CBI Archive
Comic Dictionary - Nepotistic Continuity
Saturday, January 15th, 2005 at 9:56 AM EST
Updated: Saturday, January 15th, 2005 at 9:56 AM EST
This is when a writer uses strong continuity in his or her comics, but only when it is in reference to something (a work or a creation) that THAT writer did in the past.
Chuck Dixon was big on this, having minor characters from one of his four Bat-books show up constantly in his other Bat-books.

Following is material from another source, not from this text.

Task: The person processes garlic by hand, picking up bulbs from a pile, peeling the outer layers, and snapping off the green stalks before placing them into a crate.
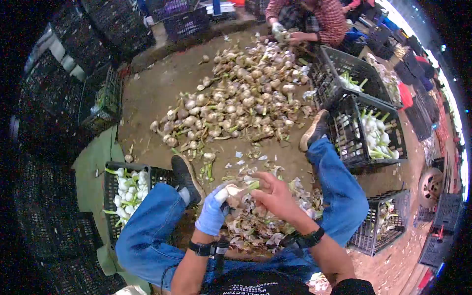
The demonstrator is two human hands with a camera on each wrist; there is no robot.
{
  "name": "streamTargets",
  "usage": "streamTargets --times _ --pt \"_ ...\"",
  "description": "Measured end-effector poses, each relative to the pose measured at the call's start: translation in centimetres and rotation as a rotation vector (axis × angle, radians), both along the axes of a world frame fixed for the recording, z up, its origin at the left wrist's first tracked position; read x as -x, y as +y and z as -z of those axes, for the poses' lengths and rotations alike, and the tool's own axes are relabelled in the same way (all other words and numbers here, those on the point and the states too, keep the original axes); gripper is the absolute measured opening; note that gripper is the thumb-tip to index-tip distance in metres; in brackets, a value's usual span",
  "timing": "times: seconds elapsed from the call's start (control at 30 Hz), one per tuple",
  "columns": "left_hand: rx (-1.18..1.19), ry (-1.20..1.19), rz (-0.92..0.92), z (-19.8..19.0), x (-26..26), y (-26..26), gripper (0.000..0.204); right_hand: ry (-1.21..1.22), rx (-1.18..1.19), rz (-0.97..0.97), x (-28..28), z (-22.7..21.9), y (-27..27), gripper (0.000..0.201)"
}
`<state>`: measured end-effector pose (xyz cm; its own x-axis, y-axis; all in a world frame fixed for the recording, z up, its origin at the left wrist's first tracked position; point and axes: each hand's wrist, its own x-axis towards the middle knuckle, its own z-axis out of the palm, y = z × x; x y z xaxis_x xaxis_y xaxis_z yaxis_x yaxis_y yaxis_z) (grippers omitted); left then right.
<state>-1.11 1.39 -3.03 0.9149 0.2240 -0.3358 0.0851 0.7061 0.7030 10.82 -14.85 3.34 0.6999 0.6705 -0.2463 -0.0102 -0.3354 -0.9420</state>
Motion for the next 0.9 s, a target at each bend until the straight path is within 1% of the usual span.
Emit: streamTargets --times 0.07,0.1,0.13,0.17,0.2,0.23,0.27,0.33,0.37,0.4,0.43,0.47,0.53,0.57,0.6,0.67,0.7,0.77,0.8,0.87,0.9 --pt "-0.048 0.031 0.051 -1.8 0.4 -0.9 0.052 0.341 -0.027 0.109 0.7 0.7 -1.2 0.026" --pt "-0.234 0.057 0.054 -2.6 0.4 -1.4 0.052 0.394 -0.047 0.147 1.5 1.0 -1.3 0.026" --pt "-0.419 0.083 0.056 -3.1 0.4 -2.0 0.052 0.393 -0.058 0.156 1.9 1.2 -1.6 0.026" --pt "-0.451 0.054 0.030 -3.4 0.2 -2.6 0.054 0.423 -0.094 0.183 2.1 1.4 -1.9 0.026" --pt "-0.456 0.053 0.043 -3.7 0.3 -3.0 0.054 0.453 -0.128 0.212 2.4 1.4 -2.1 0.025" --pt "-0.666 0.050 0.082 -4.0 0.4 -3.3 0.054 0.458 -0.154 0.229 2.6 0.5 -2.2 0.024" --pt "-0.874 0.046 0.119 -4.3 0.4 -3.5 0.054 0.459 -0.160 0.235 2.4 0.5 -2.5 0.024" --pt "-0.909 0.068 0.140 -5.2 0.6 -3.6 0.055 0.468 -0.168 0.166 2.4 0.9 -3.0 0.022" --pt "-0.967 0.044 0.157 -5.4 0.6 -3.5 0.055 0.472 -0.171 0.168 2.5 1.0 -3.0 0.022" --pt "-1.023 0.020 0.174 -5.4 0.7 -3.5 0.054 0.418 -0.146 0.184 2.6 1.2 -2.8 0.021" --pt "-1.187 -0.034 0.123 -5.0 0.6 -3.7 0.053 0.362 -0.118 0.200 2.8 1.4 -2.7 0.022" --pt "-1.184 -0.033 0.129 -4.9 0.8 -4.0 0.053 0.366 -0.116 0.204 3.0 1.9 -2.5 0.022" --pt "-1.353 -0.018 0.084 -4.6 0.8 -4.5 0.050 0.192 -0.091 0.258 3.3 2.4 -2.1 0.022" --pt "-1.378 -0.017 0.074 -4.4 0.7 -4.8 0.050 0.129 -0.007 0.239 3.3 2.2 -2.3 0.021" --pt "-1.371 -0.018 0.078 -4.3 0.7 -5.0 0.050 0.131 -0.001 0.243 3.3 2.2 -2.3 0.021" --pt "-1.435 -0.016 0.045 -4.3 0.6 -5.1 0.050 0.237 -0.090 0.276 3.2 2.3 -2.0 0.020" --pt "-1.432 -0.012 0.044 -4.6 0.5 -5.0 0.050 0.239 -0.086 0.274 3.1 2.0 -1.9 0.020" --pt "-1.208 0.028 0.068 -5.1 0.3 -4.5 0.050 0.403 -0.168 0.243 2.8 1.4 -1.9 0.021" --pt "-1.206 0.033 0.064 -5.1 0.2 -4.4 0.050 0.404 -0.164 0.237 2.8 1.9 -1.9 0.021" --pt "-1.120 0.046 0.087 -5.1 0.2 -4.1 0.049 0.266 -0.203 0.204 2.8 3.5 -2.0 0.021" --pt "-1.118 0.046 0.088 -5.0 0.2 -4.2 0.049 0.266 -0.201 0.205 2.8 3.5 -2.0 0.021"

The funniest point of Dixon’s nepotistic continuity history is when he had the clone of Guy Gardner show up in Birds of Prey.






3 Comments
moose n squirrel
May 28, 2006 at 1:23 pm
It should be said, though, that without Dixon’s nepotistic continuity, Oracle would probably never have caught on. After Ostrander’s Suicide Squad, she would likely have dropped off the radar if Chuck Dixon hadn’t become enamored of the character (and thus used her in every book he wrote). Thus, while John Ostrander may have rehabilitated the post-Killing Joke Barbara Gordon, Chuck Dixon and his nepotistic ways made her a major player in the DCU.
Brian Cronin
May 28, 2006 at 2:46 pm
Nepotistic continuity isn’t necessarily a negative thing!
Sorry if I gave off that impression!
King Cobra
July 26, 2006 at 2:50 pm
In a weird way, nepotistic continuity makes MORE sense if you take the “This is a large world, and weird things happen in a Six-Degrees-of-Kevin-Bacon kind of way.”
F’rinstance, why SHOULDN’T Guy Gardner’s clone show up in Birds of Prey? Dinah had extensive (though negative) interactions with Guy, and shares a lot of the same “friends & family”.
Even the best writers tend to return to the same characters (or character archetypes) repeatedly.